Flag of Greece (1821).svg Greek revolutionaries

  • Athanasios Diakos 1821.svg Diakos' contingent
Ottoman Empire
Commanders and leaders
Athanasios Diakos 1821.svg Athanasios Diakos Executed
Flag of Greece (1821).svg Dimitrios Panourgias
Flag of Greece (1821).svg Ioannis Dyovouniotis
Omer Vrioni
Strength
1,500 8,000
Casualties and losses
Unknown Unknown

The Battle of Alamana was fought between the Greeks and the Ottoman Empire during the Greek War of Independence on 22 April 1821.[1]

Battle[]

After the fall of Livadeia on 1 April 1821 to a contingent of Greek fighters under the command of Athanasios Diakos and Vasilis Bousgos, Hursid Pasha sent two of his most competent commanders from Thessaly, Omer Vrioni and Köse Mehmed, at the head of 8,000 men with orders to put down the revolt in Roumeli and then proceed to the Peloponnese and lift the siege at Tripolitsa.[2]

Athanasios Diakos and his band, reinforced by the fighters of Dimitrios Panourgias and Yiannis Dyovouniotis, decided to halt the Ottoman advance into Roumeli by taking defensive positions near Thermopylae. The Greek force of 1,500 men was split into three sections - Dyovouniotis was to defend the bridge at Gorgopotamos, Panourgias the heights of Halkomata, and Diakos the bridge at Alamana.[3]

Setting out from their camp at Lianokladi, near Lamia, the Ottoman Turks soon divided their force.
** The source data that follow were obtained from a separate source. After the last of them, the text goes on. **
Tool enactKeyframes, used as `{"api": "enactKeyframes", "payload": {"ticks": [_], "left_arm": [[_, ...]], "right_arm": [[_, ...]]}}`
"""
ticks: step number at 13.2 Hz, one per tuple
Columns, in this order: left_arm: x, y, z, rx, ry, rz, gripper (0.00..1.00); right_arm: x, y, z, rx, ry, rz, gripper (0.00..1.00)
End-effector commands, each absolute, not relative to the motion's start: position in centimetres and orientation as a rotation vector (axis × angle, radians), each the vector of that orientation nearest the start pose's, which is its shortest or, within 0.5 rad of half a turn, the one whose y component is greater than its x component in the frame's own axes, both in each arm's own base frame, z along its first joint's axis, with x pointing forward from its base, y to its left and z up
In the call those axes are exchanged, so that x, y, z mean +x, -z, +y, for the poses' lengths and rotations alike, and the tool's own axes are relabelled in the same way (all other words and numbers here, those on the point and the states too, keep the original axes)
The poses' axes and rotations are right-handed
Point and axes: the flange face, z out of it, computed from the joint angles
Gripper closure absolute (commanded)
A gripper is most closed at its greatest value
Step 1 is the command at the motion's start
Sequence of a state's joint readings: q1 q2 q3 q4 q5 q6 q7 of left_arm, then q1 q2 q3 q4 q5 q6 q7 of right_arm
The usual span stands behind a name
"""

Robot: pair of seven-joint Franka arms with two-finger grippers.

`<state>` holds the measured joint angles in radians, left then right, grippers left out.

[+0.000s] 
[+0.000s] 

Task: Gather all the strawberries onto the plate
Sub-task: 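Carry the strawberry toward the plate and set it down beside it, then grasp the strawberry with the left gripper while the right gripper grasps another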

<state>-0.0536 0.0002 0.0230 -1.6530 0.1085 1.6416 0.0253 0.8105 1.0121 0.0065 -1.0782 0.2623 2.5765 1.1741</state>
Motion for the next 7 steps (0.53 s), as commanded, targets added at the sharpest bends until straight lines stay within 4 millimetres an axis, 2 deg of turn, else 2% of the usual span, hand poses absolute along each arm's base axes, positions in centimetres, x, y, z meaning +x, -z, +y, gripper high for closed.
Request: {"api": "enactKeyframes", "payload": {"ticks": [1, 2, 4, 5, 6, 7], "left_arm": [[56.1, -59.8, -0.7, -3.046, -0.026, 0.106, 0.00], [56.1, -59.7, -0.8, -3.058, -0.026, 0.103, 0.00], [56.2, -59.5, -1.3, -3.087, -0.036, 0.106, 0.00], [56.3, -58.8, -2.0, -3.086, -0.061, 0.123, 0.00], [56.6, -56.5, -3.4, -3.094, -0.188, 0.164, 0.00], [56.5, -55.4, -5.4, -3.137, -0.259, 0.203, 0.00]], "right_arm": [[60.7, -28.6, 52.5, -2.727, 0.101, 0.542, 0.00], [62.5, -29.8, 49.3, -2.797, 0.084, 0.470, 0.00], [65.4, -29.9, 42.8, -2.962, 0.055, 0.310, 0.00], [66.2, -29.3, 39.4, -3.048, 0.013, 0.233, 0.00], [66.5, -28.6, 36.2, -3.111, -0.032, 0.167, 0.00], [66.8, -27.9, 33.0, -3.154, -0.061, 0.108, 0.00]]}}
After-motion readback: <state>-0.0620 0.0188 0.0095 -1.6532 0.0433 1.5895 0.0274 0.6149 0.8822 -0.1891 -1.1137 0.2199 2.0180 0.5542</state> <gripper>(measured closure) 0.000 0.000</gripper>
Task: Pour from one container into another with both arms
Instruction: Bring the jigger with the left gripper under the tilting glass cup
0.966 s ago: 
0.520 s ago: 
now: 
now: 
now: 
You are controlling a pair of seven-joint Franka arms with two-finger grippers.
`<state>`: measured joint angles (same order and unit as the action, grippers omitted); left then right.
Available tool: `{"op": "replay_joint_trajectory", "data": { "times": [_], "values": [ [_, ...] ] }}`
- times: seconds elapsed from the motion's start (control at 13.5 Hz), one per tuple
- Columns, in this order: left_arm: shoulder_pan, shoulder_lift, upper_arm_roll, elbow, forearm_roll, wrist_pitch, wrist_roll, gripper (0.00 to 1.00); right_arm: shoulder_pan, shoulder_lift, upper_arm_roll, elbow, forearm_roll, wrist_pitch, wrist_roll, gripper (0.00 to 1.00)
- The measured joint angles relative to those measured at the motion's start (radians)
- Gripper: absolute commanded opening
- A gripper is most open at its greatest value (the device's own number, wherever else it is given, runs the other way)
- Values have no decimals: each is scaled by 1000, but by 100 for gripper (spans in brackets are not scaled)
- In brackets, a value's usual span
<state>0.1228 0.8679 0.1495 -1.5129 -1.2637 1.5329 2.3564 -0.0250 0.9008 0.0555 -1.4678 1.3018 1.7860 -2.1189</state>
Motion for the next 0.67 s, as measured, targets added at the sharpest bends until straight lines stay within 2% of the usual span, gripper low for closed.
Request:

The main force attacked Diakos, the other attacked Dyovouniotis, whose force was quickly routed, and then Panourgias, whose men retreated when he was wounded. The majority of the Greek force having fled, the Ottomans concentrated their attack on Diakos's position at the Alamana bridge. Seeing that it was a matter of time before they were overrun by the enemy, Bousgos, who had been fighting alongside Diakos, pleaded with him to retreat to safety. Diakos chose to stay and fight with 48 men; they put up a desperate hand-to-hand struggle for a number of hours before being overwhelmed. Diakos, wounded in the battle, was captured after his sword broke.[4]

Death of Diakos[]

Athanasios Diakos.

Athanasios Diakos was brought before Omer Vrioni, who offered to make him an officer in his army. Diakos immediately refused and replied:

"I was born a Greek and I will die a Greek".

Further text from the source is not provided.